Die US-Friedensbewegung befindet sich an einem Tiefpunkt. Nach elf Jahren sind wir kriegsmüde und erschöpft. Trotz Demonstrationen, Lobbying, Leserbriefen und zivilem Ungehorsam ist es uns nicht gelungen, das Töten zu beenden. In diesen düsteren Zeiten sehe ich aber auch Lichtblicke wie zum Beispiel die Vernetzung mit afghanischen Gruppen, wie sie kürzlich in Deutschland bei einem internationalen Friedenskongress einen großen Schritt voran gekommen ist. Auch in den USA verstärken wir unsere Bündnisarbeit: Die traditionell eher aus mittelständischen Weißen bestehende Friedensbewegung sucht den Schulterschluss mit anderen Aktivisten und Gewerkschaften, um für fundamentale soziale und politische Veränderungen zu kämpfen. Solche Strategien bewegungsübergreifender Bündnispolitik wurden zum Beispiel beim NATO-Gegengipfel in Chicago und beim Referendum für soziale Gerechtigkeit in Massachusetts verfolgt. In dem Referendum forderten wir die Beibehaltung von wichtigen Sozialleistungen und die Generierung von Arbeitsplätzen über eine Besteuerung der reichsten 2 Prozent und den Abzug aller im Ausland stationierter US-Soldaten.

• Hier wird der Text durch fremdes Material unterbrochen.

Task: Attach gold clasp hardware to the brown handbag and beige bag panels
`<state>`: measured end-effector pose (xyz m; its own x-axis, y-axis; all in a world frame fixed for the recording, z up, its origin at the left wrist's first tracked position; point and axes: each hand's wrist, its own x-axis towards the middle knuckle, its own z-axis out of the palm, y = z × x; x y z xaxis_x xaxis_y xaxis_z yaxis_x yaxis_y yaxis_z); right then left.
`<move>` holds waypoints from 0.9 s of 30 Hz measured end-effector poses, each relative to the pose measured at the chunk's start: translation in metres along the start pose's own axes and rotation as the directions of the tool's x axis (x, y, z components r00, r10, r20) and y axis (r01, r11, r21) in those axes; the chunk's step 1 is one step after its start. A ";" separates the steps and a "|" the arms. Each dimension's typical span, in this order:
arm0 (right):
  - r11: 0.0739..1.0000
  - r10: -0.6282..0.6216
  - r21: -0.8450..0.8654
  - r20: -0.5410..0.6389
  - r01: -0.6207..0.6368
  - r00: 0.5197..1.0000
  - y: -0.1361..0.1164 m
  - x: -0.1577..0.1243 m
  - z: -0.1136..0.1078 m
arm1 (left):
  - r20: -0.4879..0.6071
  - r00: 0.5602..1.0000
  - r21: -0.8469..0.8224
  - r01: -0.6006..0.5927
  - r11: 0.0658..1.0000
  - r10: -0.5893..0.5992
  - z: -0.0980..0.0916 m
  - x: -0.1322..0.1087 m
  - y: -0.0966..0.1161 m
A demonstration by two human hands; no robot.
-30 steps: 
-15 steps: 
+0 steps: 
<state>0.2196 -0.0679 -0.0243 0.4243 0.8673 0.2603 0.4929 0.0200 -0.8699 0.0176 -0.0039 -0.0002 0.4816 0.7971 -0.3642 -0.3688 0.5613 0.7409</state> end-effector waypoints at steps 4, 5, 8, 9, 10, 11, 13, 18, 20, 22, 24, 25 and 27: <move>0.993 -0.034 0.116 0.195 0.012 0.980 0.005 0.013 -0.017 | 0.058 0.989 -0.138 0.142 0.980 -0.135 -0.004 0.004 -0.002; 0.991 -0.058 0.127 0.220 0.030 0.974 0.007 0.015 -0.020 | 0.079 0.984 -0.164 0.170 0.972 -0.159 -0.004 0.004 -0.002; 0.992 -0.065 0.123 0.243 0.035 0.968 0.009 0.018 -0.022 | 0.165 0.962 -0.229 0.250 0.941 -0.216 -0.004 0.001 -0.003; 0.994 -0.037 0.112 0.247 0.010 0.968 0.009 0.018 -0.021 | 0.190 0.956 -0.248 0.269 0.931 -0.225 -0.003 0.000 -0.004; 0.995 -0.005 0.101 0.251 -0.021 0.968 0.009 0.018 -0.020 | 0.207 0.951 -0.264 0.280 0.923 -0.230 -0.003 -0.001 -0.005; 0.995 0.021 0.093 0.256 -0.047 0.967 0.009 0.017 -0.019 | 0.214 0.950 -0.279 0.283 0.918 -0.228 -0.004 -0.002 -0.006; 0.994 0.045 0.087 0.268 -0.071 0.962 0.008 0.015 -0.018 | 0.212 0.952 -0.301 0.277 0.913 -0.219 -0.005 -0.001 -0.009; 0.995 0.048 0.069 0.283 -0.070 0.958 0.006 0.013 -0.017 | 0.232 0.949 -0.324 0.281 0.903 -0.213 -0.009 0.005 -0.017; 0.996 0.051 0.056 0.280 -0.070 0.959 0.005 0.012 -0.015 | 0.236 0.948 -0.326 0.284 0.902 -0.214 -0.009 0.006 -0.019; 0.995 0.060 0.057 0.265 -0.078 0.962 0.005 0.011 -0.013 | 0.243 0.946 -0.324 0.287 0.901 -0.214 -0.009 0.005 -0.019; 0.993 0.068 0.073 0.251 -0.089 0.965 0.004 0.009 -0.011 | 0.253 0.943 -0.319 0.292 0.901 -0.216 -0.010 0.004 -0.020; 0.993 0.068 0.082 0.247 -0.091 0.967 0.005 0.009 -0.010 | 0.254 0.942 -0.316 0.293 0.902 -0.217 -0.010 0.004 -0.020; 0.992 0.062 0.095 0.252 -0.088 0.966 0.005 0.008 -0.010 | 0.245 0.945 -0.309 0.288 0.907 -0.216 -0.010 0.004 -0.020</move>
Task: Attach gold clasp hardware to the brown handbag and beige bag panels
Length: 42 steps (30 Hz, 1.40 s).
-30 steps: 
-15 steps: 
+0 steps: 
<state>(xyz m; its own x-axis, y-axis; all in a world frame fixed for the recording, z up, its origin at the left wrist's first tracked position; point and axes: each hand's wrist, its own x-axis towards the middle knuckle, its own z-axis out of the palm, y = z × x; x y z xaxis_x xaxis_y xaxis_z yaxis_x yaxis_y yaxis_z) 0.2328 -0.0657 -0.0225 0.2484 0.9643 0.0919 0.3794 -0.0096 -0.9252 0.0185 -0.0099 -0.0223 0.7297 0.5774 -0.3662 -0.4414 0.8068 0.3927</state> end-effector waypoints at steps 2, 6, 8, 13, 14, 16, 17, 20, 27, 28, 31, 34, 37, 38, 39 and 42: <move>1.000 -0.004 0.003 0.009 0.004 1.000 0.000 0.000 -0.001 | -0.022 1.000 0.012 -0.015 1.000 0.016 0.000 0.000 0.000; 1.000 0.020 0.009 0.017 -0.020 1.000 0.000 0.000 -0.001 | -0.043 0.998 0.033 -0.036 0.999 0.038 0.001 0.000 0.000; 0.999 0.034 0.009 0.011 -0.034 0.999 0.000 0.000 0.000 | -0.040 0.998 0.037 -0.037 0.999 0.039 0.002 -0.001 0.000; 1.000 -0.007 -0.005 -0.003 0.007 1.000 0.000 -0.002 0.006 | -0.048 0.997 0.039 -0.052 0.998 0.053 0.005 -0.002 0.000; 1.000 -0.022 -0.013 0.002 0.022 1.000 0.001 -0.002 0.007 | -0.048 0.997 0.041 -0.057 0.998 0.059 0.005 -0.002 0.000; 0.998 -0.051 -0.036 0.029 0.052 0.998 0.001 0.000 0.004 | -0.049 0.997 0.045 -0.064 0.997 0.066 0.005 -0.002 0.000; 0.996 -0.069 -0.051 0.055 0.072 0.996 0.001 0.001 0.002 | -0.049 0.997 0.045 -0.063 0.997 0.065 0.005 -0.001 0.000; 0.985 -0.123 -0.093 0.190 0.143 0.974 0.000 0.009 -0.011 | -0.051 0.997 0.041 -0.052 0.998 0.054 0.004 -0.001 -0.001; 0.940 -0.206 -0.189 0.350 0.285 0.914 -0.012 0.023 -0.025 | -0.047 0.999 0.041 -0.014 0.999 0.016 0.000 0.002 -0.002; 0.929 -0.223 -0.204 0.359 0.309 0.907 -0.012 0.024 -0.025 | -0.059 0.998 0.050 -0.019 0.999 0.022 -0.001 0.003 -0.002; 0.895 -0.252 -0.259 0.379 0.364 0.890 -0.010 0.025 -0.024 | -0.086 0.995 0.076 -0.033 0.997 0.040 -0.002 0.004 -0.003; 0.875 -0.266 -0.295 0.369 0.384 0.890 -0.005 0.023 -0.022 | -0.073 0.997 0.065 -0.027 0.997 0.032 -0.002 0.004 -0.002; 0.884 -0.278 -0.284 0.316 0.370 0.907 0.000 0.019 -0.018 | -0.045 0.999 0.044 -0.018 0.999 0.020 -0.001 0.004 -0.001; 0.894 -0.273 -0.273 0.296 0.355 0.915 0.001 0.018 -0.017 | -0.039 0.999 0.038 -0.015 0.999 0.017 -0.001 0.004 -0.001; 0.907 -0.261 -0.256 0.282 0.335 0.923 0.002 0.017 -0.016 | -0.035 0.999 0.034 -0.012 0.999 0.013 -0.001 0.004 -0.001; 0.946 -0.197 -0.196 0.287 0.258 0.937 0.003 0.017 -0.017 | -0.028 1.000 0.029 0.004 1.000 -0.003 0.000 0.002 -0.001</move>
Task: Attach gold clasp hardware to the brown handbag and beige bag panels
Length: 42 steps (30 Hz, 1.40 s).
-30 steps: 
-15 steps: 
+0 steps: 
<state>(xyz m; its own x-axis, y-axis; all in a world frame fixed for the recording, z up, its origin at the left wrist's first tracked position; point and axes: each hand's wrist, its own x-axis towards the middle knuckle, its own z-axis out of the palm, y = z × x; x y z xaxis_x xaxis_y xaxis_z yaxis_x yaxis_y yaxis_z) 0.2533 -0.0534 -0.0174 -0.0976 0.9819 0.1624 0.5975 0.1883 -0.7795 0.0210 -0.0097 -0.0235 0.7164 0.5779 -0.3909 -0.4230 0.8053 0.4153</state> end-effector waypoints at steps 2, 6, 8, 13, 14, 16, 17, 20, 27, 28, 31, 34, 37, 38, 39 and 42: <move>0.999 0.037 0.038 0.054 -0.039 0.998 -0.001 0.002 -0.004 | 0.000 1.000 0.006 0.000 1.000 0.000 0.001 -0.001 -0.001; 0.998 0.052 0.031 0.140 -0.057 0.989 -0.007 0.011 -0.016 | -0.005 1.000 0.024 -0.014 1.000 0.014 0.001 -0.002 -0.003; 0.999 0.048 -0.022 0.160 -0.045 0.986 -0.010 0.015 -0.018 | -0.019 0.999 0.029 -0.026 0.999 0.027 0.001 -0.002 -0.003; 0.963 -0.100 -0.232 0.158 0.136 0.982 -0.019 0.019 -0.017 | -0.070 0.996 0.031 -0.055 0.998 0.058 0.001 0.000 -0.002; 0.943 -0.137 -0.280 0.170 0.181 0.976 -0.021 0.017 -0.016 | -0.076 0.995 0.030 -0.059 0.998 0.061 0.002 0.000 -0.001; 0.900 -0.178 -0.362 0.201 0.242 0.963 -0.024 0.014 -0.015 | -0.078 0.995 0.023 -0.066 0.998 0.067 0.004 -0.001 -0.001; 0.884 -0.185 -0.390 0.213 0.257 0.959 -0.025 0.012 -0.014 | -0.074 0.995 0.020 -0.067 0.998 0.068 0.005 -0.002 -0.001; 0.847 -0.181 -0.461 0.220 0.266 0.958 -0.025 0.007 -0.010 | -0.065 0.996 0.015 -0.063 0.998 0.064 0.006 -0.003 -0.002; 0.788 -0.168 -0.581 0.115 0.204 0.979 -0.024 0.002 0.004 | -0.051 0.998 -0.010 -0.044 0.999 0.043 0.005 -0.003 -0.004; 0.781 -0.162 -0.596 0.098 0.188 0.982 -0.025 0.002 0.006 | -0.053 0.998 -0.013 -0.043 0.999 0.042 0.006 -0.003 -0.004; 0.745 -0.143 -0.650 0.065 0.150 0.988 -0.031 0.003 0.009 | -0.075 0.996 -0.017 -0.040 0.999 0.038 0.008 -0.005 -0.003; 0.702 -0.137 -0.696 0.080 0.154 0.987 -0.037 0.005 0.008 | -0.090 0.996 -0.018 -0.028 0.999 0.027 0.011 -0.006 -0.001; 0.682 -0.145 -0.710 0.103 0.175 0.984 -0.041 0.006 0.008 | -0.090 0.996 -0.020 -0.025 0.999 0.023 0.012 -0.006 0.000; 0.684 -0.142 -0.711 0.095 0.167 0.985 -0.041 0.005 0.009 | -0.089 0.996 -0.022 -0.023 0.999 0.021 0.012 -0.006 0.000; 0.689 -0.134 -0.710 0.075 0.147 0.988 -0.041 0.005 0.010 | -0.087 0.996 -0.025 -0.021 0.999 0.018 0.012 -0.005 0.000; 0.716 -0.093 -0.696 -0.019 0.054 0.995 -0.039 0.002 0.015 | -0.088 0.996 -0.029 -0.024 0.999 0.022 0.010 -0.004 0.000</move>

* Joseph Gerson gehört zu den wichtigsten Stimmen der US-Friedensbewegung. Er ist Abrüstungskoordinator der Quäker-Organisation »American Friends Service Comittee«, Autor mehrerer Bücher und Initiator der neuen Arbeitsgruppe »Frieden und Abrüstung in Asien und im Pazifischen Raum« (www.asiapacificinitiative.org), die den militärischen Strategiewechsel der USA thematisiert. Mit dem Friedensaktivisten sprach Lucas Wirl.

Gersons Rede auf dem internationalen Friedenskongress »Wege zum Frieden in Afghanistan« ist auf www.afghanistanprotest.de dokumentiert.